* **REQUIRED WORK**
Please set down the whole listing again, precisely.

* **SOURCE MATERIAL**
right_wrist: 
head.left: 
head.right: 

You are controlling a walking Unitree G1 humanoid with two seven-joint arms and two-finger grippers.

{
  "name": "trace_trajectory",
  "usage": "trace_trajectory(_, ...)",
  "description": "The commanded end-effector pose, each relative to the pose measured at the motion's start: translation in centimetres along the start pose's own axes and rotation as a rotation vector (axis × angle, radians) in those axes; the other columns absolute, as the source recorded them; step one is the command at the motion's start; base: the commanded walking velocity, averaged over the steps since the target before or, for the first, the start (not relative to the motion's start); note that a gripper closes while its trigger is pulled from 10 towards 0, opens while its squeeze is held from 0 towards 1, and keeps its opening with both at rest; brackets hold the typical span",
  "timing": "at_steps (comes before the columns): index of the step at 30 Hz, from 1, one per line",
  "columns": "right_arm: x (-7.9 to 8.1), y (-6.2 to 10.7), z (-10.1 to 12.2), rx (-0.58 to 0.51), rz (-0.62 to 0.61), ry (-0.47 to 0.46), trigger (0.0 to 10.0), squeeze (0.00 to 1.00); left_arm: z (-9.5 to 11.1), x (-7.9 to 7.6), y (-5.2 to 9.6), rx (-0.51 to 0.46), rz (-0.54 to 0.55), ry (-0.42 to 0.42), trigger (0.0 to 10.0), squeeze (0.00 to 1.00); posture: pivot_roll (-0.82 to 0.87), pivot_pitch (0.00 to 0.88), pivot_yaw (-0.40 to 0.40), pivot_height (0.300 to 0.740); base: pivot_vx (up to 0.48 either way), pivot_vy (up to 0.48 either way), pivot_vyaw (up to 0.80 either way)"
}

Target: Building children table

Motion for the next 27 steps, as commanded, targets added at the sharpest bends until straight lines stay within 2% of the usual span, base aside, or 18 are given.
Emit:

* **ANSWER TO THE EXERCISE**
right_wrist: 
head.left: 
head.right: 

You are controlling a walking Unitree G1 humanoid with two seven-joint arms and two-finger grippers.

{
  "name": "trace_trajectory",
  "usage": "trace_trajectory(_, ...)",
  "description": "The commanded end-effector pose, each relative to the pose measured at the motion's start: translation in centimetres along the start pose's own axes and rotation as a rotation vector (axis × angle, radians) in those axes; the other columns absolute, as the source recorded them; step one is the command at the motion's start; base: the commanded walking velocity, averaged over the steps since the target before or, for the first, the start (not relative to the motion's start); note that a gripper closes while its trigger is pulled from 10 towards 0, opens while its squeeze is held from 0 towards 1, and keeps its opening with both at rest; brackets hold the typical span",
  "timing": "at_steps (comes before the columns): index of the step at 30 Hz, from 1, one per line",
  "columns": "right_arm: x (-7.9 to 8.1), y (-6.2 to 10.7), z (-10.1 to 12.2), rx (-0.58 to 0.51), rz (-0.62 to 0.61), ry (-0.47 to 0.46), trigger (0.0 to 10.0), squeeze (0.00 to 1.00); left_arm: z (-9.5 to 11.1), x (-7.9 to 7.6), y (-5.2 to 9.6), rx (-0.51 to 0.46), rz (-0.54 to 0.55), ry (-0.42 to 0.42), trigger (0.0 to 10.0), squeeze (0.00 to 1.00); posture: pivot_roll (-0.82 to 0.87), pivot_pitch (0.00 to 0.88), pivot_yaw (-0.40 to 0.40), pivot_height (0.300 to 0.740); base: pivot_vx (up to 0.48 either way), pivot_vy (up to 0.48 either way), pivot_vyaw (up to 0.80 either way)"
}

Target: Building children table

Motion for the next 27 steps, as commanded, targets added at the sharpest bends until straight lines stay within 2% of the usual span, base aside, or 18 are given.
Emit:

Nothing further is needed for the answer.